* **Exercise details**: What lines in the material hold the string "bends"? Copy out each of them.
== Data records
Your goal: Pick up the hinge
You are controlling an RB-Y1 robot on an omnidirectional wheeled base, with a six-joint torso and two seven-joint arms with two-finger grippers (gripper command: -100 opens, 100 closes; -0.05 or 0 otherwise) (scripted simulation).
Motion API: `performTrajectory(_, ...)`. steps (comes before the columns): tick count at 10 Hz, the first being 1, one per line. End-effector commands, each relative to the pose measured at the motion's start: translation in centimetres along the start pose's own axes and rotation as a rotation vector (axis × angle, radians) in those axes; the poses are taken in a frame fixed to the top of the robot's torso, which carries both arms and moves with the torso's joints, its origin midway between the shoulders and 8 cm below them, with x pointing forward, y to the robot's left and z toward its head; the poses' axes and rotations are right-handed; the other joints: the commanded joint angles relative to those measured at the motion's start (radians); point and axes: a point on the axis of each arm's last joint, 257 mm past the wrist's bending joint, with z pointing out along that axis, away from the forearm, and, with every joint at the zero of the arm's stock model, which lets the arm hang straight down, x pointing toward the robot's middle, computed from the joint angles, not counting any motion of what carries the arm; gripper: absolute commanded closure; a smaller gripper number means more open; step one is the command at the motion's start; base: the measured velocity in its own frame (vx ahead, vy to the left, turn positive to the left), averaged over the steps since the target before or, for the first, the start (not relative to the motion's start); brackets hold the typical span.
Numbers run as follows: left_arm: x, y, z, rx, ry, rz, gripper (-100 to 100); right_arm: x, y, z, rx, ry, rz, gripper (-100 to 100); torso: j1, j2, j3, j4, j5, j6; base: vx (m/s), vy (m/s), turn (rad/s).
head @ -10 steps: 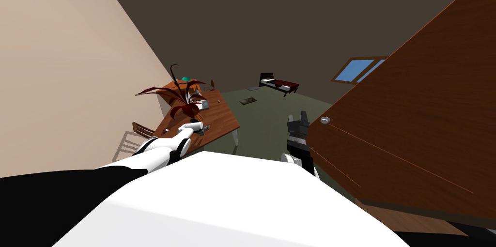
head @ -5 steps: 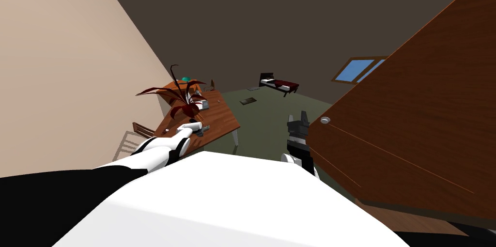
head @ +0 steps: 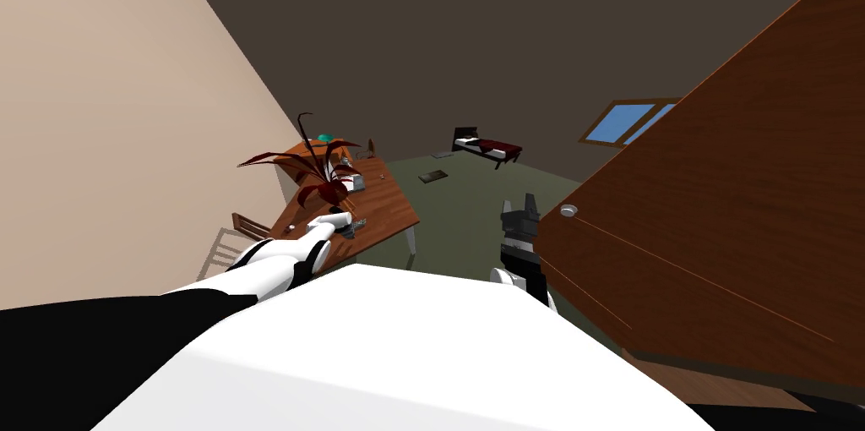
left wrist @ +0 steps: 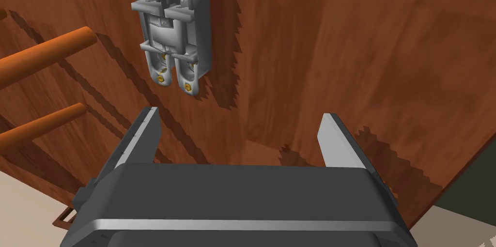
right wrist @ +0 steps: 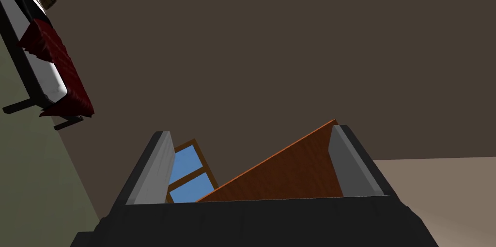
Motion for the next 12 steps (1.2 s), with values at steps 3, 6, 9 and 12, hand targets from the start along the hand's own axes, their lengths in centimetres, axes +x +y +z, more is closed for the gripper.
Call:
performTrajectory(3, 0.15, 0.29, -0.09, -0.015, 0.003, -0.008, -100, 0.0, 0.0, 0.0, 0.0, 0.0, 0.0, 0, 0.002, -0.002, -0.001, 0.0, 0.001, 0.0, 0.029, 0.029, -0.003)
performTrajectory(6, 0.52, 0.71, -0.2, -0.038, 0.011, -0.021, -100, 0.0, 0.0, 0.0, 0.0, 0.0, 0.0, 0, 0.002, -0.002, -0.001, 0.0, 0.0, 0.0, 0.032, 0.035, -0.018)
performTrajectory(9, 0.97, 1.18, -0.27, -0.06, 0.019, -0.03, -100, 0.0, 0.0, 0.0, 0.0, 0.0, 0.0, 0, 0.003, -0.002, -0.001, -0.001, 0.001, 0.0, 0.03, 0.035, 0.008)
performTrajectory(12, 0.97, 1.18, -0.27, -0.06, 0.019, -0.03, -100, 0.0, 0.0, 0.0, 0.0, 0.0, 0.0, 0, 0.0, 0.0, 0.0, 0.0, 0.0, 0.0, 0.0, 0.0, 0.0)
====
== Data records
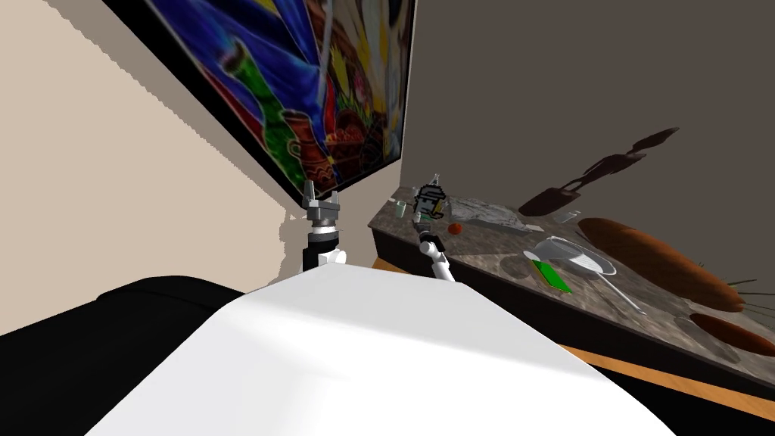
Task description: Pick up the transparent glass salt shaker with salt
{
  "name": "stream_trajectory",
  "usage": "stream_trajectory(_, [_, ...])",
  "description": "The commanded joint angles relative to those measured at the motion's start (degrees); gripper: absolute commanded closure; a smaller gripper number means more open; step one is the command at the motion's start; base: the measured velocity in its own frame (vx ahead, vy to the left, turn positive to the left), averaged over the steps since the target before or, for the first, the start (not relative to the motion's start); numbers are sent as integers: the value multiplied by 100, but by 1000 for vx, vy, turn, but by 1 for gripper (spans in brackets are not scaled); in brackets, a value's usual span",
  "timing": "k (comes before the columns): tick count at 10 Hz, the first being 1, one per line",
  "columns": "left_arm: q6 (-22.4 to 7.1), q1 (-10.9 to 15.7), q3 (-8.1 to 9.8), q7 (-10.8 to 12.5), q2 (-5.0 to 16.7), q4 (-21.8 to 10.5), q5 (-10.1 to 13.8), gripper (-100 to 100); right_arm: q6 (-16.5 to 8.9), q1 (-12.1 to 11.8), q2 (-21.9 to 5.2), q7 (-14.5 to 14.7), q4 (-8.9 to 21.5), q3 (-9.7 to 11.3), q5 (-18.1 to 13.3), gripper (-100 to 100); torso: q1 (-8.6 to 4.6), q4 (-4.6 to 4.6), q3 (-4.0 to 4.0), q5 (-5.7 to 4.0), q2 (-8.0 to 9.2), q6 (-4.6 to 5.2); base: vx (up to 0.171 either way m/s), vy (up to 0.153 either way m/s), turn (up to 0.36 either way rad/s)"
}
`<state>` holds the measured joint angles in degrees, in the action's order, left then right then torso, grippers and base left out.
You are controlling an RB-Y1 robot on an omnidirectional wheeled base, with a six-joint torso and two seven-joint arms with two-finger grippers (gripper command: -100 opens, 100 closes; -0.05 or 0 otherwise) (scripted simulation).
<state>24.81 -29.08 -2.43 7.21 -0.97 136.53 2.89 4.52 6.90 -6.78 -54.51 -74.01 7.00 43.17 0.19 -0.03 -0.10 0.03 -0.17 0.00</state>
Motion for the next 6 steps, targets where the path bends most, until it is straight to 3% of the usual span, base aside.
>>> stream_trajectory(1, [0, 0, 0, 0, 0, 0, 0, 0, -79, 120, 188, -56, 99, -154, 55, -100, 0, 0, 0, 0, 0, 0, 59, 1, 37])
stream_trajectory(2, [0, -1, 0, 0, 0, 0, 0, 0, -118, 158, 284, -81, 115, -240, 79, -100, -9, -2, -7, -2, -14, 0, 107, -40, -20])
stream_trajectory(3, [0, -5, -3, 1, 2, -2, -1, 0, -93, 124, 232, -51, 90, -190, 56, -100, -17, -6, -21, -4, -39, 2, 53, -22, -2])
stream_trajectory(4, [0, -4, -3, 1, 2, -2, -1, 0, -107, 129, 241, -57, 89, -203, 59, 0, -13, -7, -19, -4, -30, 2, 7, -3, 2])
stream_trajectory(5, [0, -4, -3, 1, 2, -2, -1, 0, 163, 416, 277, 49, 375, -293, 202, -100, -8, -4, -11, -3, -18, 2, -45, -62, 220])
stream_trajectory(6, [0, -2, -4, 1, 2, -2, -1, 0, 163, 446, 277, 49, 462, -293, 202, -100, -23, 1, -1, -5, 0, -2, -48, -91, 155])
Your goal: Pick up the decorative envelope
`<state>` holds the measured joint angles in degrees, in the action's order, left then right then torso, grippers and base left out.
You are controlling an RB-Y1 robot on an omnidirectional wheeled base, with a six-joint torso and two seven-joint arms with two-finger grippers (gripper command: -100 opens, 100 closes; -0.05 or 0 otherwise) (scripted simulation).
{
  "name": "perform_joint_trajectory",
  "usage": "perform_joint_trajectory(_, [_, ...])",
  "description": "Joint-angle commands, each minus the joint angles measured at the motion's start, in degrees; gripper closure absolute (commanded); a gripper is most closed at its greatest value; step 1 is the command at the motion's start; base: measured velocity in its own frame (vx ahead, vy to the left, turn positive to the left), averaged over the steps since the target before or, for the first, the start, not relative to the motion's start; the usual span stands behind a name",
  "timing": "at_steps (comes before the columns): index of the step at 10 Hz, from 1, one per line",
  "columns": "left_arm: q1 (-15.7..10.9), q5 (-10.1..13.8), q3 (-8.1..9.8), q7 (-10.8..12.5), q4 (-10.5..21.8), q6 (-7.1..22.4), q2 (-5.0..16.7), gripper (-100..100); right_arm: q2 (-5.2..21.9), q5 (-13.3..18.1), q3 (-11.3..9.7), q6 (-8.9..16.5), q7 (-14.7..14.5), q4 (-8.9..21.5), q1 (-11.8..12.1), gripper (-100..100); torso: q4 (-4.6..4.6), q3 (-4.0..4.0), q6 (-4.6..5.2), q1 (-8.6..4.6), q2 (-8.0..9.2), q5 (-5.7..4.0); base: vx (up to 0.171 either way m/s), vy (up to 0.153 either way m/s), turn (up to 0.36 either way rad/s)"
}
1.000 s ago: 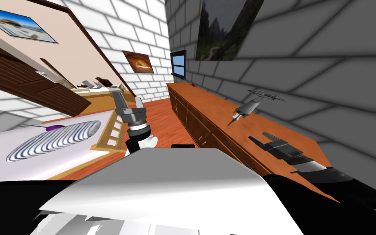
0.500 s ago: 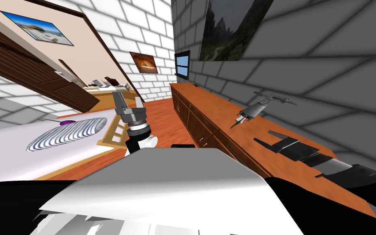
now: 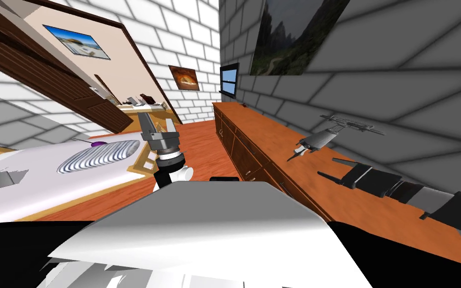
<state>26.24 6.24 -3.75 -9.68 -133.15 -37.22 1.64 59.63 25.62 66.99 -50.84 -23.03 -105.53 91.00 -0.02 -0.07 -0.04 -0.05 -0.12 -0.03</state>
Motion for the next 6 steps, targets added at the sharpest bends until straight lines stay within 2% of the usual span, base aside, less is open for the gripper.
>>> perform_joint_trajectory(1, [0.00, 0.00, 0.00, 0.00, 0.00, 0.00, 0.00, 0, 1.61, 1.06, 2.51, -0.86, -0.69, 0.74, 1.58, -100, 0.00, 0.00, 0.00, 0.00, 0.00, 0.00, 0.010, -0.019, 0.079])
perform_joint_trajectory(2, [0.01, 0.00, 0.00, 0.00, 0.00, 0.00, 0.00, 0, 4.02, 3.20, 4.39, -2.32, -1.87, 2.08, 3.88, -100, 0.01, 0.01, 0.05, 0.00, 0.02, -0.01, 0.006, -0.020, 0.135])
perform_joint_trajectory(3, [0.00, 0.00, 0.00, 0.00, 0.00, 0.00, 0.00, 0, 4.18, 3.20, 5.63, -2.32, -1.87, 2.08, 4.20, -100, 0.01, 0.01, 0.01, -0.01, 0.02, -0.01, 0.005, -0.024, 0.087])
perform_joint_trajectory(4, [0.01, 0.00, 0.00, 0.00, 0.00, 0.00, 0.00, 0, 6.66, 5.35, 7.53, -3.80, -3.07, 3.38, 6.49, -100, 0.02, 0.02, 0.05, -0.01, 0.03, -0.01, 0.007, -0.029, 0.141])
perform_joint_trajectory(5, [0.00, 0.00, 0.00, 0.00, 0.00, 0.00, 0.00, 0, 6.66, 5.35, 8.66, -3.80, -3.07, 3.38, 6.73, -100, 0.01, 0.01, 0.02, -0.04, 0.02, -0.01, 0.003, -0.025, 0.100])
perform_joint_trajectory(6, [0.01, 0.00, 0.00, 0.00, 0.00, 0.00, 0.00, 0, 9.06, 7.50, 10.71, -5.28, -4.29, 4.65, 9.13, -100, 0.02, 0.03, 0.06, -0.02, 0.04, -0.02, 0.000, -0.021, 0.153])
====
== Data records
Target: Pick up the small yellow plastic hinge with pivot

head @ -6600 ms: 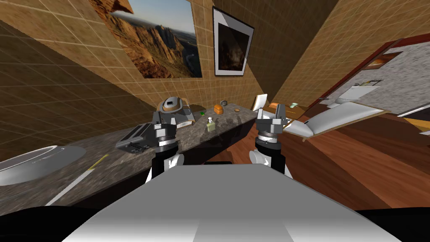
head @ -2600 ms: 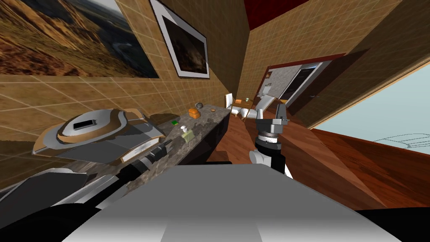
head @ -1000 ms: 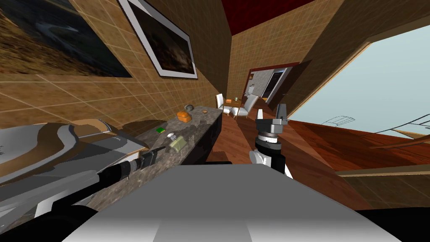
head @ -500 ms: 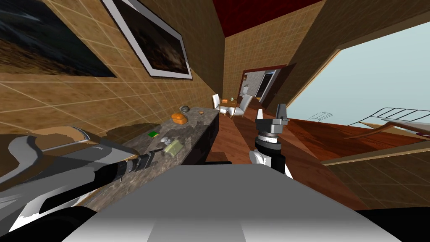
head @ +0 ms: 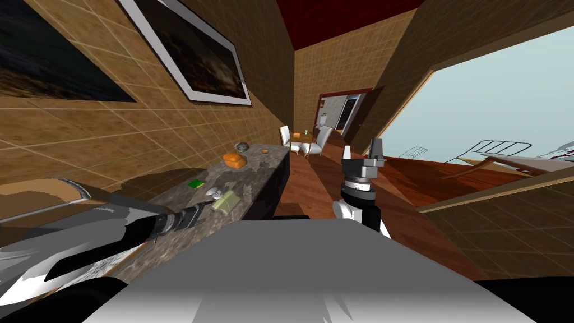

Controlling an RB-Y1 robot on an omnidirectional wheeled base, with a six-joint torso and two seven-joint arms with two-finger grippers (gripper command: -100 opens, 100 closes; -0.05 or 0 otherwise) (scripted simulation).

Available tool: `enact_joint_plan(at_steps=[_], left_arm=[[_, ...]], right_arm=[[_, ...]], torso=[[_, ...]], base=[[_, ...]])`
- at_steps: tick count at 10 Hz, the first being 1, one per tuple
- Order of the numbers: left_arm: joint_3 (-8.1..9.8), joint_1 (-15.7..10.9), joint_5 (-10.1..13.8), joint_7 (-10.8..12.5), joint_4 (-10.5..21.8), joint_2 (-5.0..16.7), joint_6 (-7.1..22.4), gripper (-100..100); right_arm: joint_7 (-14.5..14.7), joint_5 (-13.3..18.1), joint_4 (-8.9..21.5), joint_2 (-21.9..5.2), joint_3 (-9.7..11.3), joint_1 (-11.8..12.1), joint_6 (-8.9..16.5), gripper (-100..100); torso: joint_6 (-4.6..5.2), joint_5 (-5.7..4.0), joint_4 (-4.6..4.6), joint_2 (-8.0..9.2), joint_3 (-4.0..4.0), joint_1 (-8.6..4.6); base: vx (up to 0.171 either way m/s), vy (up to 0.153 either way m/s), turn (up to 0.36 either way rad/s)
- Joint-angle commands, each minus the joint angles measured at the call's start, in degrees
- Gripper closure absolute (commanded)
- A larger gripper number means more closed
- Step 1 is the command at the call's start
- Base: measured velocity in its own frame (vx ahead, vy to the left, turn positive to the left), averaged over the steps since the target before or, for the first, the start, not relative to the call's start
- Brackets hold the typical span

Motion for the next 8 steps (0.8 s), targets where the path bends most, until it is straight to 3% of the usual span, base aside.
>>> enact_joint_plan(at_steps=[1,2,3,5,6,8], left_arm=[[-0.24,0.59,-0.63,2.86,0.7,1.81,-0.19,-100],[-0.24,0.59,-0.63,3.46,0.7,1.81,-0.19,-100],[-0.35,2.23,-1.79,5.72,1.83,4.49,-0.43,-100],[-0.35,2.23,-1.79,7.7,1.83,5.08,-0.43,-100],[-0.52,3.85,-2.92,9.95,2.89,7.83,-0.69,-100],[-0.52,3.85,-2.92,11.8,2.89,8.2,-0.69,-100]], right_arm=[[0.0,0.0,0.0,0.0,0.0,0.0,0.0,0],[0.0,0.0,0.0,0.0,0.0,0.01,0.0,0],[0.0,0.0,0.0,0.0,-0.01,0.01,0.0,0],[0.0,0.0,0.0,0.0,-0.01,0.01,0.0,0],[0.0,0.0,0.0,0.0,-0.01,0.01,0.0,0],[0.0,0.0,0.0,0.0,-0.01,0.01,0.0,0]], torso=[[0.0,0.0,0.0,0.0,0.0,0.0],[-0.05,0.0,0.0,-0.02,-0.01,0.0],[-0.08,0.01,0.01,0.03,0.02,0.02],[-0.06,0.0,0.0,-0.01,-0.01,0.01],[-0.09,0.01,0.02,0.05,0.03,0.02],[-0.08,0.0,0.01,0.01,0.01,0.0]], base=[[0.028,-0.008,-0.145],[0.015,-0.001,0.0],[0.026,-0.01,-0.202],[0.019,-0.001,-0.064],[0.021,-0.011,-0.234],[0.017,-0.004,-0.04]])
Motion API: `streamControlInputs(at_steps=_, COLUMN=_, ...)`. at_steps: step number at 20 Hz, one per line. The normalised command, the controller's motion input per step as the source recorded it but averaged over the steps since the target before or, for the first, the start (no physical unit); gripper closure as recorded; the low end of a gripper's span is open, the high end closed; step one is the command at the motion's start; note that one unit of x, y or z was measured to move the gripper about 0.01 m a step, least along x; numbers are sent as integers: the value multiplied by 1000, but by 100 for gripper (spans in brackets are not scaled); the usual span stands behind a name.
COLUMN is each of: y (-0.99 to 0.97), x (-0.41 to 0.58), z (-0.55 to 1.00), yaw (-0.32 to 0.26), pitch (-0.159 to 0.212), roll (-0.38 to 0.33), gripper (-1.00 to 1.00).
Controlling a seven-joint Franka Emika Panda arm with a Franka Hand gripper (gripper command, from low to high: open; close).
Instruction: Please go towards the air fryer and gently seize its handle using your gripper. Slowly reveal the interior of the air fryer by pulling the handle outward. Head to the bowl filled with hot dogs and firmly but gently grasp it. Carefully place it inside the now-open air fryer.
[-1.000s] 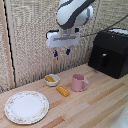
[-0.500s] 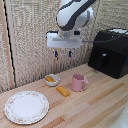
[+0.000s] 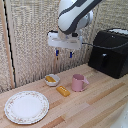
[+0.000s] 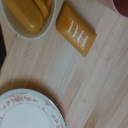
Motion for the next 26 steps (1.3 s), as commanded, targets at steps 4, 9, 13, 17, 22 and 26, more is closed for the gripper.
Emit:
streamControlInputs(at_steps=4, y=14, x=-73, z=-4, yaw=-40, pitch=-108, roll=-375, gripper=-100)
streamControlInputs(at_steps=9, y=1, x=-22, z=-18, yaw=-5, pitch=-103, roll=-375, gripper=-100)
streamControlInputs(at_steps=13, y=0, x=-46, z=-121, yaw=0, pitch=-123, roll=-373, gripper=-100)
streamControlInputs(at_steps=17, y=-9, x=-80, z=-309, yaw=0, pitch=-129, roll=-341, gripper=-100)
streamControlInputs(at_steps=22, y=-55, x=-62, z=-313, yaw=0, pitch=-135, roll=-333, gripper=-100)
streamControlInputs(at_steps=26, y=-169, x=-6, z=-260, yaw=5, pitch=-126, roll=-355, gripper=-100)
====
* **Result**:
Motion for the next 6 steps, targets where the path bends most, until it is straight to 3% of the usual span, base aside.
Motion for the next 6 steps, targets added at the sharpest bends until straight lines stay within 2% of the usual span, base aside, less is open for the gripper.
Motion for the next 8 steps (0.8 s), targets where the path bends most, until it is straight to 3% of the usual span, base aside.

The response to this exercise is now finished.